There exists another source of data which can be used in nowcasting. This is the data on website traffic. Usually these data are fragmentarized. The website owner possesses thorough knowledge on his or her traffic, but does not know the traffic of other websites. There exist however research entities that provide data on traffic of various websites in a certain category. Megapanel PBI/Gemius is such a research program. It monitors online behaviour of Polish internet users, thus providing monthly data on traffic on most popular websites in Poland. This kind of data meets the above mentioned requirements of nowcasting.
The purpose of this paper is an attempt to nowcast new car registrations in Poland based on the data of Google search queries and website traffic of car manufacturers. Usefulness of web search data in predicting behaviour of economic variables has already been noted in literature (Askitas & Zimmermann, 2009; Choi & Varian, 2011; Li, Peng, Hang, Jiaxing, 2013). A few publications on nowcasting concern the automobile markets (Choi & Varian, 2011; Sun, Li, Li, Zhang, 2013; Carrière-Swallow & Labbé, 2013). Their common approach is the use of search data as the independent variable. The data on car manufacturers’ website traffic – to our best knowledge – has not served as predictor of car sales or registrations yet.
Description of data
Our sample covers 47 monthly observations from January 2011 to November 2014. Monthly data on new registrations of passenger cars are provided by the Polish Association of Automotive Industry (PAAI) on the basis of the Central Register of Vehicles database administered by the Ministry of the Interior. A one-month lag is allowed by Polish law between the purchase of a private car and its registration. Current data on number of registrations becomes available on the PAAI webpage around the 5th day of the next month. First registrations of makes of passenger cars included in the empirical analysis (that is, Fiat, Opel, Peugeot, Renault, Skoda, and Toyota) are coded with variables starting with the letter R; for example, R_fiat stands for the number of Fiat cars first registered in a given month. Seasonal effects are expected: so-called summer inertia, that is, lower numbers of first registrations in the summer months (June, July and August), and higher end-of-year sales in the winter months (November, December and January).
Relative numbers of queries pertaining to car makes are coded by variables starting with the letter S and defined in a way proposed by Choi and Varian: “The query index is based on query share: the total query volume for the search term in question within a particular geographic region divided by the total number of queries in that region during the time period being examined. The maximum query share in the time period specified is normalized to be 100 and the query share at the initial date being examined is normalized to be zero.” (Choi & Varian, 2011, p. 3). Original search data is defined relative to Opel sales in the week of March 31 – April 6, 2013 (the maximum query share in the period analysed). For aggregated monthly series, data is rescaled relative to the maximum monthly query in the period analysed, that is, number of Opel queries in October 2014, equal to 396.43. For example, S_fiat stands for the percentage of queries on Fiat cars in a given month relative to the maximum level of 396.43.
Traffic variables, coded with variables starting with the letter T, reflect the number of unique visitors of car manufacturers’ websites in a given month.

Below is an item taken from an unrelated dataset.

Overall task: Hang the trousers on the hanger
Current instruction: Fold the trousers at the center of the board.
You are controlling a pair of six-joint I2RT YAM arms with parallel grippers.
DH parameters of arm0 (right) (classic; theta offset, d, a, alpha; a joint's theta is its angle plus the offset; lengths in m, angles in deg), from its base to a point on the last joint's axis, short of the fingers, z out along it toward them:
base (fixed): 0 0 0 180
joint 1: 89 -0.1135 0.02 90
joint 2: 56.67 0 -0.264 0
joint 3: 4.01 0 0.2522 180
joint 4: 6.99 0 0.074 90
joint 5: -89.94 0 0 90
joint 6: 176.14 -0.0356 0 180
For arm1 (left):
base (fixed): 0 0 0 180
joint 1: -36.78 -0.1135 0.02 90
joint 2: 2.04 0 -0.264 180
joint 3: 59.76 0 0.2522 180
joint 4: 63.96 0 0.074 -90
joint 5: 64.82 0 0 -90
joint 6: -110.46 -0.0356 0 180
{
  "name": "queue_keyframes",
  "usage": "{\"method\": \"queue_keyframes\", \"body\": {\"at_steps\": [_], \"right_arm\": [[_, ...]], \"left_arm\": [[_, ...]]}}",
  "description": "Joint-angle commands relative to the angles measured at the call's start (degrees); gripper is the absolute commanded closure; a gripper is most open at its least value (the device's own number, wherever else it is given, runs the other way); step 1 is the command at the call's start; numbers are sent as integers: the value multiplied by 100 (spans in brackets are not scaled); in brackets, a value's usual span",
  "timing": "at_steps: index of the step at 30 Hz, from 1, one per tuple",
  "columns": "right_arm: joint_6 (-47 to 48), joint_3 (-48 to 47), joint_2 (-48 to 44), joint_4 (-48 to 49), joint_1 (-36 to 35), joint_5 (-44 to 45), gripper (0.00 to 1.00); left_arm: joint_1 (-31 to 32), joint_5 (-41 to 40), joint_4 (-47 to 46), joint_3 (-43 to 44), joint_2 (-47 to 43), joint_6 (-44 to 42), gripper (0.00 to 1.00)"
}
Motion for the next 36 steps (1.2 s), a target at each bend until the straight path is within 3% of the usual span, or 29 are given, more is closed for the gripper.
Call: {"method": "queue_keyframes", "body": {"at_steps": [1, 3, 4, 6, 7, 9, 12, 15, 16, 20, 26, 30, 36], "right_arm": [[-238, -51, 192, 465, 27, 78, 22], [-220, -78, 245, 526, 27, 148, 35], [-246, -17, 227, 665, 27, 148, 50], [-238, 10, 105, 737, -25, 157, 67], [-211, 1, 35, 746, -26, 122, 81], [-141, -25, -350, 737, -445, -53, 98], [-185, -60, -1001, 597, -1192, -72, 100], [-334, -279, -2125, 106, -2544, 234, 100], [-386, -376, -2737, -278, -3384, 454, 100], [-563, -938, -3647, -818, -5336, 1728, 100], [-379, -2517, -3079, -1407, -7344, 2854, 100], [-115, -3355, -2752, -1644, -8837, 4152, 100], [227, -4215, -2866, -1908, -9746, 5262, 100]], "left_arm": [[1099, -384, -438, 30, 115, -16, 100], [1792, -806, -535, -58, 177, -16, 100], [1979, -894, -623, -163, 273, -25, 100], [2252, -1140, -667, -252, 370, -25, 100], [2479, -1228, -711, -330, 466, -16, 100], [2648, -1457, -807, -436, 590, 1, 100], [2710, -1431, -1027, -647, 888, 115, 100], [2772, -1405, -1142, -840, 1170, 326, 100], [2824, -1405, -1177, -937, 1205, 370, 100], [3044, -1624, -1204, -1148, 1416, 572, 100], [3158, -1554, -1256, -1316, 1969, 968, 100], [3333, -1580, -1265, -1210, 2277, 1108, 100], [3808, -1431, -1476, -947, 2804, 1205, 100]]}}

This type of data has not been previously used to explain first registrations or other sales numbers. The source of traffic time series is Megapanel PBI/Gemius which monitors the online behaviour based on a panel of Polish internet users. The data on website traffic is subject to estimates and cannot be interpreted in a straightforward way but it allows to compare various websites visited by Polish consumers. Data provider records missing values when number of visits is lower that a minimum defined level (in case of car manufacturers, 40,000 hits); for the purpose of this paper, two approaches to missing data were undertaken:
- imputation of the “lower bound” value of 40,000 visits,
- calculation of an average of two months preceding and two month following a missing value; in special case of Renault, missing value for November 2014 is calculated as an average of four preceding months.

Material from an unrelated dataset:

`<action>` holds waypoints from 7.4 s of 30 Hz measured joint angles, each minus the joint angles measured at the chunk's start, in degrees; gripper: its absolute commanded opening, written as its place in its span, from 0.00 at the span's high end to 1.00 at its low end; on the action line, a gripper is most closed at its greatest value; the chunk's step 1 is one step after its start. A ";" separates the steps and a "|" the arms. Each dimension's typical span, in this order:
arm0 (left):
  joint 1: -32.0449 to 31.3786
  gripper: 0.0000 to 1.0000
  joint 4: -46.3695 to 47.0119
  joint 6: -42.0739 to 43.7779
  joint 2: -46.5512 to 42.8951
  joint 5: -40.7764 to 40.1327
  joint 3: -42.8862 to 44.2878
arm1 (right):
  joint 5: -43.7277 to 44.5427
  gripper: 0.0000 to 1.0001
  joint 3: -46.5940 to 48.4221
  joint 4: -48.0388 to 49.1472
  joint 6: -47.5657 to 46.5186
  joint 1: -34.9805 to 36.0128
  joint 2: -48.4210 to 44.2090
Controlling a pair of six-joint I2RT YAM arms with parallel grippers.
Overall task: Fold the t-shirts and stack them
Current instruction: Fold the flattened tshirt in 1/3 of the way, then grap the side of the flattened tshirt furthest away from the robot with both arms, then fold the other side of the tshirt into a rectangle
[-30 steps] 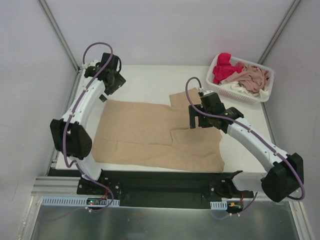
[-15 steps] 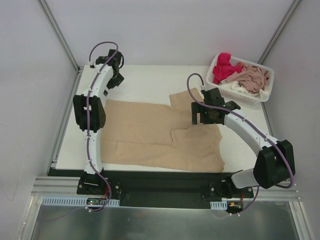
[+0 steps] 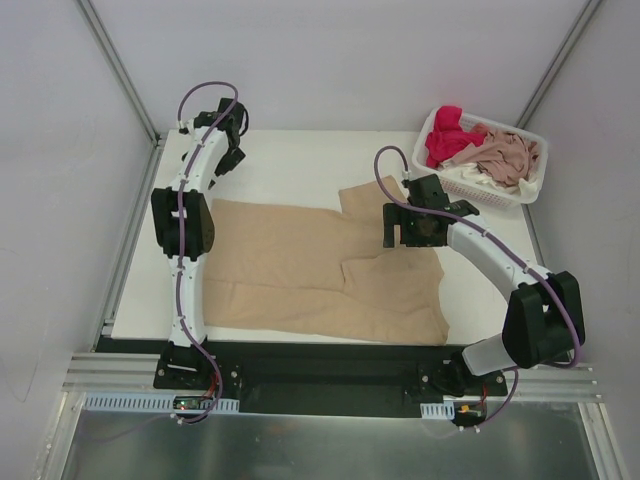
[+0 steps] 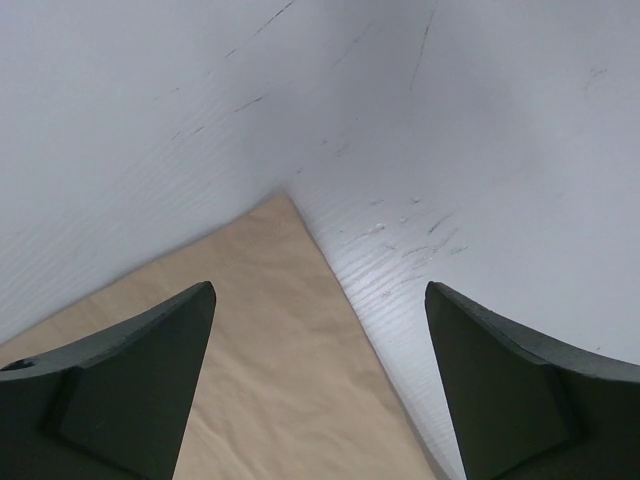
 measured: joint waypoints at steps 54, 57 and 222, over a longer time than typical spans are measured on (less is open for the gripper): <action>1.95 0.60 11.80 0.42 1.81 -1.25 -15.93 | -0.13 0.03 -0.02 -0.02 -1.97 -0.24 1.51; 1.95 0.76 10.01 -0.07 2.99 -0.13 -13.73 | -0.15 0.03 -0.02 -0.04 -2.19 -0.24 1.51; -15.78 0.01 18.47 -6.51 -52.19 6.49 -73.33 | -13.05 0.03 -11.56 -1.70 5.79 -0.72 -4.46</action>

Results of empirical analysis (see next section ) show that treatment of missing values does not influence outcomes in a significant way.
We limit our dataset to internet data (that is, search and traffic data) and lagged values of the dependent variable (car registrations), omitting car market data and macroeconomic variables. The rationale for this approach is that internet data are available almost in real time, and car registrations data become accessible speedily, on the 5th of the next month. On the other hand, macroeconomic data are published with at least two-month lags which limits their application for nowcasting.
Linear models with HAC standard errors (to account for serial correlation in the error term) have been estimated for six variables describing number of first registrations: Fiat, Opel, Peugeot, Renault, Skoda, and Toyota. Results are summarised in Table 1. The strongest explanatory power is exhibited by the autoregressive component (that is, number of registrations lagged one month); it is the only regressor that is statistically significant at the 0.05 significance level in all six models, and the size of the estimated coefficients vary from 0.314 for Toyota to 0.642 for Fiat.
As far as search data is concerned, in four of the models (for Fiat, Opel, Peugeot and Skoda) search variables lagged either one (in case of Peugeot) or two months exhibit positive and statistically significant influence on the number or registrations. This result is consistent with the one-month delay between car sale and its registration allowed by Polish law, taking into account that additional delay may be expected between internet search and actual signing of the contract.
Table 1. Summary of estimation results
All variables are statistically significant at 0.05 level.
Traffic variables do not exhibit systematic and statistically significant influence on the number of car registrations for any lag considered in the models. In two cases (that is, Peugeot and Renault) traffic variable lagged one month is statistically significant; however, these two models exhibit the lowest coefficients of determination and their descriptive value is therefore limited.
The models provide only limited support for the hypothesis of seasonal behaviour of car registrations. Summer dummy variable estimated coefficient exhibits its expected negative sign (for summer consumer inertia) and is statistically different from zero in two cases only, for Skoda and Toyota. Winter dummy variable is only statistically significant (but with negative coefficient which contradicts the expectations of high end-of-year sales) in the Peugeot model.
As far as general statistical quality of the estimated models is concerned, they are correctly specified according to the RESET test. All but two (for Fiat and Peugeot) have normally distributed standard errors, and since sample size can be considered sufficient, lack of normality does not negatively influence estimation results. There is no multicollinearity in any of the models. Treatment of missing values in traffic data does not influence the general conclusion that traffic numbers do not have statistically significant impact on the dependent variable.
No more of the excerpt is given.